﻿BONEYARD
By T-BONE SLIM

A compulsory strike—a new kind. (It seems like an anomaly or something—good or bad dream.)
“Impossible”, you say.
Not at all, fellow workingman, not at all . . .
The heroic barge captains’ wages were cut $10 per month—a blow than which there is nothing fouler—a blow upon tie bell line and below it. The barge-man’s eye glistened with unholy light; casually he squinted at the far-away—
Did he wail? Did he struggle to suppress his grief? Did he weigh the advisability of drowning his sorrow in saltwater? — — —— Alas! He did not.
He’s top horse to wail. He hates to struggle—even to suppress emotion. As to sorrow, he and sorrow are strangers—so why should he sink his sorrow?
He shouldn’t didn’t and won’t.

“Weill” he roars, “what do you knowest about that”—and the timbers of the good ship trembled in suspense, or, sixpence.
Thereafter, therefore, no matter how, willingly, cheerfully, gladly he went on strike, hiss strike was compulsory. He was not attacking—he was defending himself—first law of nature. This system of carrying a strike to the men is called “delivering the goods”.

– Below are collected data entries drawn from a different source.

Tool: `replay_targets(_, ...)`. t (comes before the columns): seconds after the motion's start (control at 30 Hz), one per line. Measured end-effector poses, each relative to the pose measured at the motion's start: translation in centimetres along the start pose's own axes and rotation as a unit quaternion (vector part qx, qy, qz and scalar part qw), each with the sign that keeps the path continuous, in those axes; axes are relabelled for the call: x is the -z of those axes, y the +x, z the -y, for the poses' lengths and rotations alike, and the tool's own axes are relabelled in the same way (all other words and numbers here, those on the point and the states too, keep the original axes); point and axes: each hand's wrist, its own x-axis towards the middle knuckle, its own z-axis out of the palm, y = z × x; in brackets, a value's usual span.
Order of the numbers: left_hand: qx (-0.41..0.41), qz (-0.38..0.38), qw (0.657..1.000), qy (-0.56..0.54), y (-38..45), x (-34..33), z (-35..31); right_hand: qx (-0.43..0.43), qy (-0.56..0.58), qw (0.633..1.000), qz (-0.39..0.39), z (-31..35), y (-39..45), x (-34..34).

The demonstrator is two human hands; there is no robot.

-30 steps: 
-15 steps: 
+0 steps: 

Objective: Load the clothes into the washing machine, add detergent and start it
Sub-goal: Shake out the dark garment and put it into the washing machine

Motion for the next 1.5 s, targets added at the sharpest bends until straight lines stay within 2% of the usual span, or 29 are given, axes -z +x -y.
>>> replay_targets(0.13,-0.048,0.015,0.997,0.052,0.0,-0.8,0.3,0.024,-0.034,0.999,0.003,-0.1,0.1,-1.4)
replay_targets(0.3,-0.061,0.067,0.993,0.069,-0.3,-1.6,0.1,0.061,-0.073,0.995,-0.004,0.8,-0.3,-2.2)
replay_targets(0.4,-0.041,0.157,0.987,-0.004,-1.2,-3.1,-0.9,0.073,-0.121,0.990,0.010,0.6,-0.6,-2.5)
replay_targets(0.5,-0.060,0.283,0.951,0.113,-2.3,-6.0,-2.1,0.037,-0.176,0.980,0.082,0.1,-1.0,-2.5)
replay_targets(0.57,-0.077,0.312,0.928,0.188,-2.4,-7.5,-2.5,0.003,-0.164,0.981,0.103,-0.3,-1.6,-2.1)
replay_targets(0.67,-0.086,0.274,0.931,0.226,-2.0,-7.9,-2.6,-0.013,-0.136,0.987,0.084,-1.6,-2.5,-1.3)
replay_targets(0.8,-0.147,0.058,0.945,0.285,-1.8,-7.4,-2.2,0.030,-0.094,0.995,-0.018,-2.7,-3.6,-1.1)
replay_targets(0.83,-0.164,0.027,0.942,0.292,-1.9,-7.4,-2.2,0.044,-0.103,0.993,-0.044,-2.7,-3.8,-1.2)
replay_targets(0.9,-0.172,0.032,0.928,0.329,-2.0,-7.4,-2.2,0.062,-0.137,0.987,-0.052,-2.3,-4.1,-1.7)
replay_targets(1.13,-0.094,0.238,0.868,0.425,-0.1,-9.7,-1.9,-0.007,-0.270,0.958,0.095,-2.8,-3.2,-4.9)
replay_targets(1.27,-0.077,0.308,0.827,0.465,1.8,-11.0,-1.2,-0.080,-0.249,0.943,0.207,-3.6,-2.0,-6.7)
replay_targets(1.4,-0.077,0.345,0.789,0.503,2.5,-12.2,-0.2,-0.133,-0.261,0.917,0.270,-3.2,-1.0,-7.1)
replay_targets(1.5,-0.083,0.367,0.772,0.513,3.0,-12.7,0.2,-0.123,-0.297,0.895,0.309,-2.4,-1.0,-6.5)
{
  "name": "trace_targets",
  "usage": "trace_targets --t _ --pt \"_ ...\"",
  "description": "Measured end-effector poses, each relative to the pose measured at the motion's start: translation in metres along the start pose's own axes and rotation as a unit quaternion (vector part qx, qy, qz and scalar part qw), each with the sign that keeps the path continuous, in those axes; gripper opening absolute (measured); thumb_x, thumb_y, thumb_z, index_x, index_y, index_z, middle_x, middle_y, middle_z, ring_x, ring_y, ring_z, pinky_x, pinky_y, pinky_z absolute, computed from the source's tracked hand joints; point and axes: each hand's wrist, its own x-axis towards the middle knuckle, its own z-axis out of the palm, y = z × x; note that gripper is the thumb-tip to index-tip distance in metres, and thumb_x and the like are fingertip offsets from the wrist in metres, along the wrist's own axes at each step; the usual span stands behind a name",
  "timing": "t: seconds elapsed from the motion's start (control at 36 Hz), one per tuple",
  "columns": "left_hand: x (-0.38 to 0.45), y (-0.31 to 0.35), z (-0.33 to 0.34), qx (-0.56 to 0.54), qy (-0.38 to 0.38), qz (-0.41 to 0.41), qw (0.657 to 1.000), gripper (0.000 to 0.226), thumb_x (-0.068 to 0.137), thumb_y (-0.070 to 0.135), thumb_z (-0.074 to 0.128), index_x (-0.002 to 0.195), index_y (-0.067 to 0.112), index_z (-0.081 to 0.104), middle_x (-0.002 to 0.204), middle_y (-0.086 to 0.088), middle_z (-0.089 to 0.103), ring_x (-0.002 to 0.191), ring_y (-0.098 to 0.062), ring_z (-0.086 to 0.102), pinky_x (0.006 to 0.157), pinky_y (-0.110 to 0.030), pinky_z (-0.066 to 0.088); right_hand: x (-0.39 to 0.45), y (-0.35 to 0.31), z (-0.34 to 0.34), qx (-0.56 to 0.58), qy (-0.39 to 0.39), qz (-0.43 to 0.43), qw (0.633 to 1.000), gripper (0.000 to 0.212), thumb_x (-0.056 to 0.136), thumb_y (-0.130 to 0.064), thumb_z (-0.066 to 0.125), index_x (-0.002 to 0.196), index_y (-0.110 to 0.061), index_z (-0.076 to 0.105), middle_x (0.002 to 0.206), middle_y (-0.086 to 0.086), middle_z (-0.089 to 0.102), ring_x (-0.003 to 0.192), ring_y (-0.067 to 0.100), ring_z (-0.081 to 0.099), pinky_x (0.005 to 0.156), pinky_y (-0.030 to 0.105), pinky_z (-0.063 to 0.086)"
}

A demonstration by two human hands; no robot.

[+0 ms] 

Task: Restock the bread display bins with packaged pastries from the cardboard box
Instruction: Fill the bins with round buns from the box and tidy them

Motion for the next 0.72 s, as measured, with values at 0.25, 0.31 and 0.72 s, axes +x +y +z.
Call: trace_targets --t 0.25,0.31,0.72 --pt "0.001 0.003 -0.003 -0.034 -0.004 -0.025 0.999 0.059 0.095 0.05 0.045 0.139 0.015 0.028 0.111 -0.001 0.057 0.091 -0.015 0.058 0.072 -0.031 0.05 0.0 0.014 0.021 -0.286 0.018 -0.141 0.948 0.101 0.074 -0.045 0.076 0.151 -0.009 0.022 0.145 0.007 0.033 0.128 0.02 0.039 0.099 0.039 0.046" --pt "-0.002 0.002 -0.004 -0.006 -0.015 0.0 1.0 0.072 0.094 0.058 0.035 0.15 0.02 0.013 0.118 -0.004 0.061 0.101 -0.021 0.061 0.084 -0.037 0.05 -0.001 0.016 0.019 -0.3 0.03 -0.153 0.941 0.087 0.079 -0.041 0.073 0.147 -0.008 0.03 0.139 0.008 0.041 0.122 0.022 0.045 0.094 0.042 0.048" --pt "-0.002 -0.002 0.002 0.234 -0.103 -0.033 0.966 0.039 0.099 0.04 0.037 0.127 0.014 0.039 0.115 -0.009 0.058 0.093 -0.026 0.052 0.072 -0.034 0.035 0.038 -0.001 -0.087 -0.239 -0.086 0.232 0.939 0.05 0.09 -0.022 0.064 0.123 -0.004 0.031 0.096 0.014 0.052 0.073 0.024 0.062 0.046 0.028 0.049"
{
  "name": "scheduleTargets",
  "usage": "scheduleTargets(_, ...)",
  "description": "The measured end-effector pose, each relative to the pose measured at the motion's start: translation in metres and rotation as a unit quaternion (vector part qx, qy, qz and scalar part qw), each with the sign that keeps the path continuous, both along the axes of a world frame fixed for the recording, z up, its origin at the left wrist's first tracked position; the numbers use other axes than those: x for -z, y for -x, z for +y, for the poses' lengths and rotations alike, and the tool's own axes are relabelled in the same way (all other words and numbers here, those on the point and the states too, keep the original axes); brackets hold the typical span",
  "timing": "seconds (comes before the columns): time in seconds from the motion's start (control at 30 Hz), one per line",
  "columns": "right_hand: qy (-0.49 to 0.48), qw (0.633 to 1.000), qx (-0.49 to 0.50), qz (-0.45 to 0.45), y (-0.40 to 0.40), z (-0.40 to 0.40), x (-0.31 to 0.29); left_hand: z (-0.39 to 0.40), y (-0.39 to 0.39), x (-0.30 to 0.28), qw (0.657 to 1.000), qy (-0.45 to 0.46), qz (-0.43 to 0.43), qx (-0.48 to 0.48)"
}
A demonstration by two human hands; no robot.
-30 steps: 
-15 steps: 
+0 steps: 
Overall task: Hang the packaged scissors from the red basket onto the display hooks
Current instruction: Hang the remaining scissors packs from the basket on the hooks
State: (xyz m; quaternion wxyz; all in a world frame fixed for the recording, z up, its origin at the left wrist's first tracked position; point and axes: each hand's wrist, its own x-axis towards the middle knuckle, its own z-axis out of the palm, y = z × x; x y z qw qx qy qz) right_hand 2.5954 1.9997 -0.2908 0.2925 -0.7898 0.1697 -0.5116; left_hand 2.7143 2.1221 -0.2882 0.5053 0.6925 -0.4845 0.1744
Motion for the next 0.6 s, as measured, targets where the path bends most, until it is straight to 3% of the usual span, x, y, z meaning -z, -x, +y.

The well-fed “runner” (shore captain) who, as he says, received a cut too, but unfazed proceeded to place scabs from Seamen’s Church Institute aboard the barges—Christ, himself, wasn’t there, else he too would have been hired—mebbe. Mebbe he would have said, “Get behind me, Satan.”
Well, sir, you know how captains are—strict disclipinarians, and in full charge of ship—until paid off. They had as yet not been paid off, so you can imagine their horror at discovering a scab aboard their boat. Full of righteous indignation they proceeded to land the scabs on the sacred soils of Perth Amboy and inviting piers of the great Lehigh Valley Railroad . . .
The “runner” by this time gets terribly self-conscious and finds heels a good substitute for Indian “Scout” motorsycle.
Run? How he did run! Paavo Nurmi has nothing on Mr. Millian.
A bright spot glowing in either cheek, he annihilated space . . .
Witnesses tell me, “that was the fastest time ever made in going after cops”—three of ‘em.
The cops came and smiled.
The captain smiled.
The world smiled.
What could they do? Wasn’t the captain in “full charge”—and weren’t forty captains on the pier there to see that no scab desecrates the sanetity of the coal-barge.
They were.
But, like all good things, the strike didn’t last. It was prepared to go on much further—even to the point of trade exposures.
Unfortunaterly, the wages went up—as fast as the cut came down.

Let’s sing:
Springtime, springtime, springtime cannot last;
Like the charms of Lenora its charms now are past—
Like the blossoms in May that were here not to stay;
Like the flowers in June too soon faded away—
So this strike in life’s sweet glowing springtime.